Özellikle Facebook’ta yayılan birtakım görsellerin Afrika’da Müslüman oldukları için yakılan çocukları gösterdiği argüman edildi.
Ancak tez yanlışsız değil. Fotoğraf Kenya’da yaşanan bir hırsızlık olayının akabinde çeteler tarafından yakılan çocuklar ile ilişkilendiriliyor. Olayı anlatan orjinal haberde rahatsız olduğu için görsel kullanılmamış. İlgili görseller ise öteki bir olaya ilişkin.

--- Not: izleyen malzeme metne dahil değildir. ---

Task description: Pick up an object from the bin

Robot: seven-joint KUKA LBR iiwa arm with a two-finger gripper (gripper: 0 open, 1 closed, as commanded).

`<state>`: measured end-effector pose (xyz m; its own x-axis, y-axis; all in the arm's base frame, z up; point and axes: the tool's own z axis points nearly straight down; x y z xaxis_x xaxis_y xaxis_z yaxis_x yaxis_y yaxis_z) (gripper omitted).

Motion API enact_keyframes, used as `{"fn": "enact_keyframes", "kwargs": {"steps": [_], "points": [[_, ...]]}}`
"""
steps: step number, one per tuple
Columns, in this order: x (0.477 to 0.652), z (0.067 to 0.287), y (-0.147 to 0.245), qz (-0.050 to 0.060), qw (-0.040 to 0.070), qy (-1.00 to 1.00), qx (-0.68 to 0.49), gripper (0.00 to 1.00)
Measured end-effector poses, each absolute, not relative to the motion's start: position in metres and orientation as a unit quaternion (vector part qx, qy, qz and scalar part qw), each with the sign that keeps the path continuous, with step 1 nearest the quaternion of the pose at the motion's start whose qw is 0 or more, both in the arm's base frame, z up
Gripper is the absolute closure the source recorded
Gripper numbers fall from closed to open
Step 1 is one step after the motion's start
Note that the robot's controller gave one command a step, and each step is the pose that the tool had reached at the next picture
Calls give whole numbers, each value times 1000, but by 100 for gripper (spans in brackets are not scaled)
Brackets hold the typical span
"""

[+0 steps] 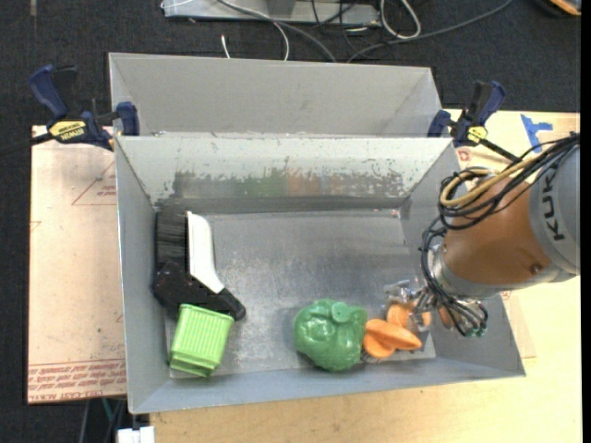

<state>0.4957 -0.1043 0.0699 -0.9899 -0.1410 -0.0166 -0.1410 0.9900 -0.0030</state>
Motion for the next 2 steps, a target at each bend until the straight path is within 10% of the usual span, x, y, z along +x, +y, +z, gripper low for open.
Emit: {"fn": "enact_keyframes", "kwargs": {"steps": [2], "points": [[495, 91, -103, 0, 8, 997, -72, 100]]}}
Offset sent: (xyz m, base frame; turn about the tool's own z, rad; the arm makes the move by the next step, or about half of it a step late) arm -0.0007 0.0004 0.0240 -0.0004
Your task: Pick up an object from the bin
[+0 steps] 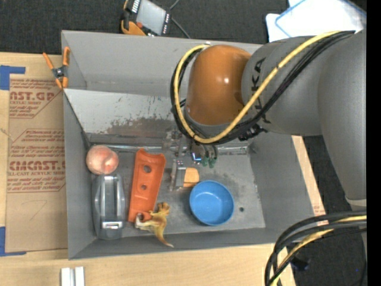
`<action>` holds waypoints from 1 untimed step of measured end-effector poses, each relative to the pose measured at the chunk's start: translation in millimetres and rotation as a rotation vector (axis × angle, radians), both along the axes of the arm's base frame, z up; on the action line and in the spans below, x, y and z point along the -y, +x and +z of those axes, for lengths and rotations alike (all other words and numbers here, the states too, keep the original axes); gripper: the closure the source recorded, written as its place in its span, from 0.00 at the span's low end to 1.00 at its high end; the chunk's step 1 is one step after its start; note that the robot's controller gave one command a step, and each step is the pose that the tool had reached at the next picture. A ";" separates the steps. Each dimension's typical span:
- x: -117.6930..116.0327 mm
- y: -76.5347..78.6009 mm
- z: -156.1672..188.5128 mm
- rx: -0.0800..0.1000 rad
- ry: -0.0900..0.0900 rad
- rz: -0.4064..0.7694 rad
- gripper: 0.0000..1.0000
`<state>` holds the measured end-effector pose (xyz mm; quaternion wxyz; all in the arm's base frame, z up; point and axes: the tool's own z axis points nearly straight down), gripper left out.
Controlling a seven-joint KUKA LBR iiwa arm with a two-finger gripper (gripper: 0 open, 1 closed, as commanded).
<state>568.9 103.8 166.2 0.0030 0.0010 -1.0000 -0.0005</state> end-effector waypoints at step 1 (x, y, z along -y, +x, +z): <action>0.7 1.6 5.0 0.007 0.001 -0.002 0.00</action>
Offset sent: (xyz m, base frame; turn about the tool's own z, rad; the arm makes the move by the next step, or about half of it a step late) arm 0.0127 0.0545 -0.0962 -0.4580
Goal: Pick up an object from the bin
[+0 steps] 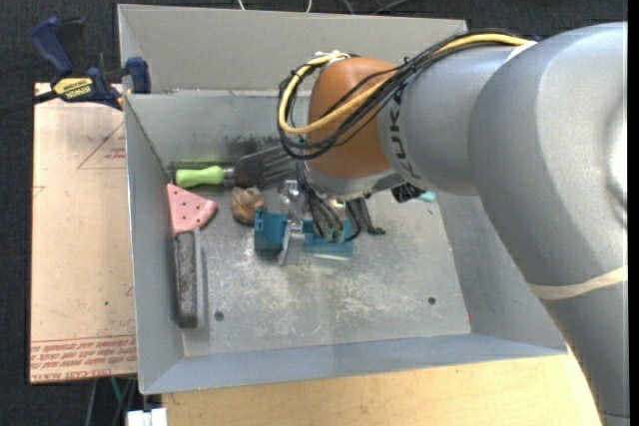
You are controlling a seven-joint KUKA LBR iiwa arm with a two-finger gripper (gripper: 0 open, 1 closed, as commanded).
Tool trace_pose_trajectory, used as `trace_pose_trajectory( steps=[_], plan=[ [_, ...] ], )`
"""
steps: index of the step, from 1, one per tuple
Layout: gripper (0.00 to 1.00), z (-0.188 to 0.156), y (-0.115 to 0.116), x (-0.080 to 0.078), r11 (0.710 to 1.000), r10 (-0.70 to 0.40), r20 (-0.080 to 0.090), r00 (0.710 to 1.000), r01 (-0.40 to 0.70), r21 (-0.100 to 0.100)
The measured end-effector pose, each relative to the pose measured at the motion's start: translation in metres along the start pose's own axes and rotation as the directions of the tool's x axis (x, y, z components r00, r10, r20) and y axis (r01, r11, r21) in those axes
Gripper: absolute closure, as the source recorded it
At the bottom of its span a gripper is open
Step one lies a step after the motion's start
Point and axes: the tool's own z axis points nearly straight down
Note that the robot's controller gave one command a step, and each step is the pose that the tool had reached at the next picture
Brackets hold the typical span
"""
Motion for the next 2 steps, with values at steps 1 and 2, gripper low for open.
trace_pose_trajectory(
  steps=[1,2],
  plan=[
    [1.0,0.0,0.0,0.0,1.0,0.0,0.0,1.0,0.0,0.0],
    [1.0,0.0,0.0,0.0,1.0,0.0,0.0,1.0,0.0,0.0]
  ],
)
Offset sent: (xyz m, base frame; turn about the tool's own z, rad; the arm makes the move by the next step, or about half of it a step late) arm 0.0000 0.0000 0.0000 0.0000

İddia konusu görsel aksine görsel arama ile aratılınca karşımıza Kenya’da hırsızlık yaptığı için yakılan çocukları anlatan haberler çıkıyor.
Bu haberlerse Ağustos ayı başında ortaya çıkmış. Haberlere nazaran hırsızlığın akabinde çeteler tarafından yakalanan çocuklar, tekerleğe bağlanıp ateşe verilmiş. Haberlerde çocukların fotoğraflarının yanında, yanan vücutların olduğu bir öbür görsele daha denk geliyoruz.
Bu haberlerin kaynağı ise “Nairobi News”. Olay, 4 Temmuz 2020 tarihinde Nairobi’de yaşanmış. Teyit, Afrika Check aracılığı ile haberi yazan muhabir Amina Wako’ya ulaştı. Wako her iki görselin de çocukların yakılması haberiyle ilgili olmadığını ve haberde bahsedilen çocukların ergenlik çağında olduğunu belirtti. Haberin özgününe hassas oldukları için fotoğraf konulmamış.